Kiedy mówisz, ale nikt (niewielu) Cię słucha, pojawia się poczucie
frustracji. Wycofanie? Niekoniecznie. Bliska historia pokazuje, że wtedy
pojawia się "drugi obieg", w którym odbiorca jest bardziej wrażliwy i
ciekawy nowych informacji. Nie jest to odbiorca masowy, ale przez to
można o nim mówić (pisać) przez duże "O".
Autorem tego bloga jest
(już nie taki) młody badacz rzeczywistości społeczno-politycznej.

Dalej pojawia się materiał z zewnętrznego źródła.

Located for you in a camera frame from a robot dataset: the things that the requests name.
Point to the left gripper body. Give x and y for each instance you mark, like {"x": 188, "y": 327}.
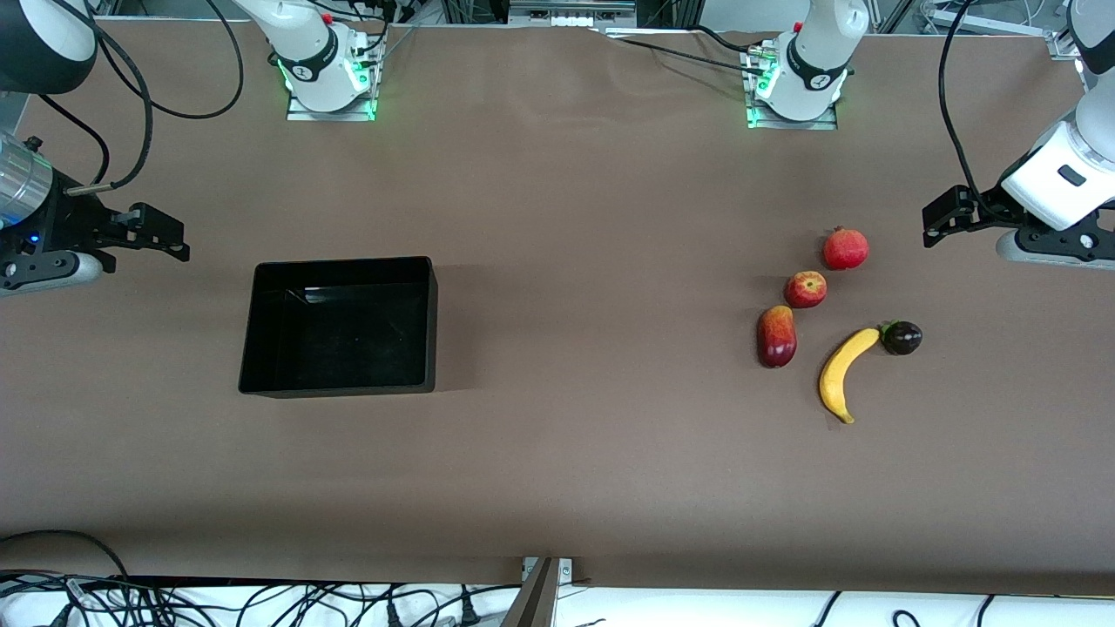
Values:
{"x": 983, "y": 209}

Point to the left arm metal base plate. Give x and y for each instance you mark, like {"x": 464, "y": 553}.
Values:
{"x": 758, "y": 123}

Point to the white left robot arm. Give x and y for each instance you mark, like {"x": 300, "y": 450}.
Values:
{"x": 814, "y": 52}

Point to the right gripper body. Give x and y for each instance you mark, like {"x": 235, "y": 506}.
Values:
{"x": 66, "y": 219}

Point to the red yellow apple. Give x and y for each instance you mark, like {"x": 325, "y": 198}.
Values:
{"x": 806, "y": 290}

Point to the red pomegranate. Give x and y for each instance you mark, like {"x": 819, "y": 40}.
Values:
{"x": 846, "y": 249}

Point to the yellow banana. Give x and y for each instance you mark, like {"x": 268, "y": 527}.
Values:
{"x": 836, "y": 374}

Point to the black plastic box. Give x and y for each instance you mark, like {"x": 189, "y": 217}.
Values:
{"x": 340, "y": 340}

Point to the red yellow mango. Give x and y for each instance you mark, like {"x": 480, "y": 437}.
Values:
{"x": 777, "y": 338}

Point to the dark purple eggplant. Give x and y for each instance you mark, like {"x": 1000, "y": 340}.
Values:
{"x": 903, "y": 338}

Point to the silver corner bracket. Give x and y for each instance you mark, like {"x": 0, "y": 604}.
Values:
{"x": 1064, "y": 45}

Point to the silver table bracket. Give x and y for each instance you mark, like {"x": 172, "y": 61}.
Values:
{"x": 566, "y": 570}

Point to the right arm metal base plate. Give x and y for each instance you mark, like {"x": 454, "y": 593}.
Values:
{"x": 300, "y": 114}

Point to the grey metal beam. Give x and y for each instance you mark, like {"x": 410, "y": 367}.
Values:
{"x": 533, "y": 601}

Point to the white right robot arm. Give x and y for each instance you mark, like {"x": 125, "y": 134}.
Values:
{"x": 309, "y": 52}

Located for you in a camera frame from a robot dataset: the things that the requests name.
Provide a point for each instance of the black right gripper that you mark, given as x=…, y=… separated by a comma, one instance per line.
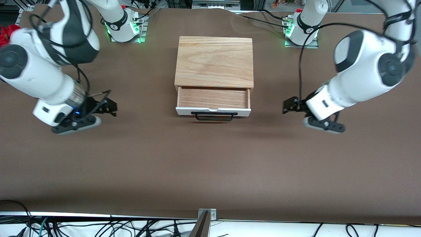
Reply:
x=93, y=106

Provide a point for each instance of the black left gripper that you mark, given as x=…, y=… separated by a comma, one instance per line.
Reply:
x=298, y=104

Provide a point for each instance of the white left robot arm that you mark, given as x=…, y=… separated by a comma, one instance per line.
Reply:
x=361, y=75

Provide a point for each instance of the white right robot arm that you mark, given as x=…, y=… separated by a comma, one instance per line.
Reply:
x=33, y=75

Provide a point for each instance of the light wooden drawer cabinet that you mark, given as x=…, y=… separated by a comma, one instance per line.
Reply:
x=213, y=62

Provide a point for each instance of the brown table mat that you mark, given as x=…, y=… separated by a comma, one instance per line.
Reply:
x=210, y=164

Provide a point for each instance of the red artificial rose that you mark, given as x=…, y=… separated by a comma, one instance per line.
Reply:
x=4, y=39
x=13, y=29

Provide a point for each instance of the grey power strip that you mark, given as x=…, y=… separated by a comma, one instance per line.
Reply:
x=215, y=4

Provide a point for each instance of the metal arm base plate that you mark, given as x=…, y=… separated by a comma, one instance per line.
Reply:
x=143, y=33
x=312, y=44

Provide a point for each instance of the silver table edge rail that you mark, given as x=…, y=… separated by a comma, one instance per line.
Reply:
x=82, y=215

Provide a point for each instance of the aluminium frame profile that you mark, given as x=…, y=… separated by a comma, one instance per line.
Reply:
x=24, y=5

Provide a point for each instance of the metal table edge bracket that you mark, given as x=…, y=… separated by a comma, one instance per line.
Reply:
x=212, y=214

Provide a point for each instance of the dark wedge-shaped post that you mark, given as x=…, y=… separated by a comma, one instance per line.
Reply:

Rocznik 1983. Nieco sfrustrowany tym, że standardowe kanały naukowej
komunikacji nie pozwalają zmieniać tej rzeczywistości. Przygotowujemy
projekty badawcze, diagnozujemy różne zjawiska, krytykujemy dysfunkcje,
napominamy polityków, ale... Kto tego słucha?
Ktoś kiedyś
powiedział, że jeśli chcę mieć wpływ na rzeczywistość, to powinienem
zacząć pisać do gazety, a nie książki czy artykuły naukowe. Coś w tym
jest. Dzisiaj największy wpływ mają Ci z nas, którzy mają w sobie już
coś z celebryty. Płacą za to cenę, zmuszeni do upraszczania wniosków czy
ideologizowania języka. Czy jest coś poza tym?
Ktoś inny
napisał, że dzisiaj to Internet stanowi remedium na kryzys demokracji. W
tym sensie także tytuł tego bloga ("NIE GŁOSUJĘ NA NIKOGO") brzmi
przewrotnie. I słusznie. Kryzys demokracji objawia się w tym, że mizeria
oferty politycznej, którą obywatel dostrzega powoduje, że - zamiast się
zbuntować - popada apatię i bierność.
Ten blog zrodził się
także z tęsknoty za żywą demokracją aktywnych obywateli. Za światem,
gdzie ludzie chcą i mogą stanowić realne wyzwanie dla politycznego establishmentu.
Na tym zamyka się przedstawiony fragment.